# Machine Learning - Linear Regression

In [1]:
import pandas as pd


# Data Pre-Processing

In [2]:
# Load Data 
country_df = pd.read_csv('Resources/summer_athlete_medals_count.csv')

# Filtering for USA
country_df = country_df[country_df['Country'] == 'USA']

# country_df

In [3]:
#  Create test data
test_data = country_df[country_df['Year'] > 1988]
test_data = pd.DataFrame(test_data)


# Adding 2020 to prep for future prediction after hyperparameter tuning and training
new_row = pd.Series(data={'Year':2020, 'Country':'USA', 'Athletes':340, 
                          'Host':0, 'Sports':25, 'Events':191}, name='0')

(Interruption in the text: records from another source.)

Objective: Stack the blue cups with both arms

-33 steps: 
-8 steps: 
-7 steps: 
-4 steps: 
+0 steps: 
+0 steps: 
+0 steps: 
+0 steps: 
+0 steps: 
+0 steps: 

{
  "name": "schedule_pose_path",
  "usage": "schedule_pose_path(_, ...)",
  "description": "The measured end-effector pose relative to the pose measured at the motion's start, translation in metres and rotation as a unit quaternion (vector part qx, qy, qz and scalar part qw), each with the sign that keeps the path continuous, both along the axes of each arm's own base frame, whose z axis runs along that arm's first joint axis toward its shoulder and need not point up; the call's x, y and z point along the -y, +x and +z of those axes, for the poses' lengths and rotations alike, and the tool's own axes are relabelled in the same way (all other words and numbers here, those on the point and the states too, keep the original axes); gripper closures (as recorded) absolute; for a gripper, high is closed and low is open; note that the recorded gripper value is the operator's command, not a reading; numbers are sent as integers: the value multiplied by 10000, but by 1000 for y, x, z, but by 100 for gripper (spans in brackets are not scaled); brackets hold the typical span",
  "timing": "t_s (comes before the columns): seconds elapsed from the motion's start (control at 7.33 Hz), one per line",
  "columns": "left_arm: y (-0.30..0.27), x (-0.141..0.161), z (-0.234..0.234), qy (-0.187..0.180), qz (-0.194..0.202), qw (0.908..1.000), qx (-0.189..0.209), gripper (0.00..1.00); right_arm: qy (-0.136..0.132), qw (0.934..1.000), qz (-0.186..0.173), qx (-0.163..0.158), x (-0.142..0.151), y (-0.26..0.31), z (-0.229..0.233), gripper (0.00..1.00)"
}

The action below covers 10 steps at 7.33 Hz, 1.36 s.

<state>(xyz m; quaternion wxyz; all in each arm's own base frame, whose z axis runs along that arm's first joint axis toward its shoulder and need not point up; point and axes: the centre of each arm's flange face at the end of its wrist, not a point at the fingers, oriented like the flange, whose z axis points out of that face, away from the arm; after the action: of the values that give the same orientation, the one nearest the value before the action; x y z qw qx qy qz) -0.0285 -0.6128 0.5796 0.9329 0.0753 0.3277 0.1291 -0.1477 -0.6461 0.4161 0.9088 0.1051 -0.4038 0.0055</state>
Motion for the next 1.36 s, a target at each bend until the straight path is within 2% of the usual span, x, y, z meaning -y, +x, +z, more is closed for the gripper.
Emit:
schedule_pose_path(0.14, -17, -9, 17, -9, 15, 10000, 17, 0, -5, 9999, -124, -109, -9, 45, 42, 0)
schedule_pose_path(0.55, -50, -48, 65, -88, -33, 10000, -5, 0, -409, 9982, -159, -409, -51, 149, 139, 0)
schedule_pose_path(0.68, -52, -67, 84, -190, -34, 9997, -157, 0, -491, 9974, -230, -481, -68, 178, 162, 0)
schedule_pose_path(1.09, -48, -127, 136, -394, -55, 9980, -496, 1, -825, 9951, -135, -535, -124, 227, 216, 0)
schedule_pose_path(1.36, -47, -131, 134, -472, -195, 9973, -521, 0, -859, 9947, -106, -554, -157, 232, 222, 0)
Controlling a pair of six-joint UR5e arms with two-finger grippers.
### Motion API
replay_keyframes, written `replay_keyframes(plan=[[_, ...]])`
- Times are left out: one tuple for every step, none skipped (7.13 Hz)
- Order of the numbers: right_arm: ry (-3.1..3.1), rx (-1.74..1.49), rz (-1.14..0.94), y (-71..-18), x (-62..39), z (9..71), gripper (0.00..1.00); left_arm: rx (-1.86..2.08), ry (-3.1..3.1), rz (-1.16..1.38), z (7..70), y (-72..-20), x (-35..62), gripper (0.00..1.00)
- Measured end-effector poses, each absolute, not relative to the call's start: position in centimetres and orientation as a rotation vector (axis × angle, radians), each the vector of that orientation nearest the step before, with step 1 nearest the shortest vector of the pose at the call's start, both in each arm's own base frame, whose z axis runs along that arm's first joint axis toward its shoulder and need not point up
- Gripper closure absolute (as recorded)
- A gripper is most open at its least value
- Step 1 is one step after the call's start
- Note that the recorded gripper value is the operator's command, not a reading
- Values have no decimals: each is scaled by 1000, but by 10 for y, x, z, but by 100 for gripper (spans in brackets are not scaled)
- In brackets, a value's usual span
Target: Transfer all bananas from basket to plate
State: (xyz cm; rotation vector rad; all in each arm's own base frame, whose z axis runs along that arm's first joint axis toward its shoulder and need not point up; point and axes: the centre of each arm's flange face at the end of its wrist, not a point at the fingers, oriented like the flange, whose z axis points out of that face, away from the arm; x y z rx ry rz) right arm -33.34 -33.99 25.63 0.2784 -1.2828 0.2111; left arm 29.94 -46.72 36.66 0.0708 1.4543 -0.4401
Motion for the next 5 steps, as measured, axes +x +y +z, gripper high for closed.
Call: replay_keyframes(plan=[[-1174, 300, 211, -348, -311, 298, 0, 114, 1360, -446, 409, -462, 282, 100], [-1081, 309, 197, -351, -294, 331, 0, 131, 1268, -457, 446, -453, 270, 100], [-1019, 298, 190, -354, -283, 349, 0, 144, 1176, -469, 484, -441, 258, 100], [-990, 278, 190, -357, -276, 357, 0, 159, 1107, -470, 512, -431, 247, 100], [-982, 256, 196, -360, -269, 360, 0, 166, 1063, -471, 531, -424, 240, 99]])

test_data = test_data.append(new_row, ignore_index=False)
# test_data

# Save into a csv file
# test_data.to_csv('Resources/test.csv', index=False)

In [4]:
#  Create train data
train_data = country_df[country_df['Year'] <= 1988]
train_data = pd.DataFrame(train_data)
# train_data

# Save into a csv file
# train_data.to_csv('Resources/train.csv', index=False)

In [5]:
# Assign X and y for test and training data for Total Medals, Gold, Silver, and Bronze (each medal prediction will have it's own Machine Learning Model)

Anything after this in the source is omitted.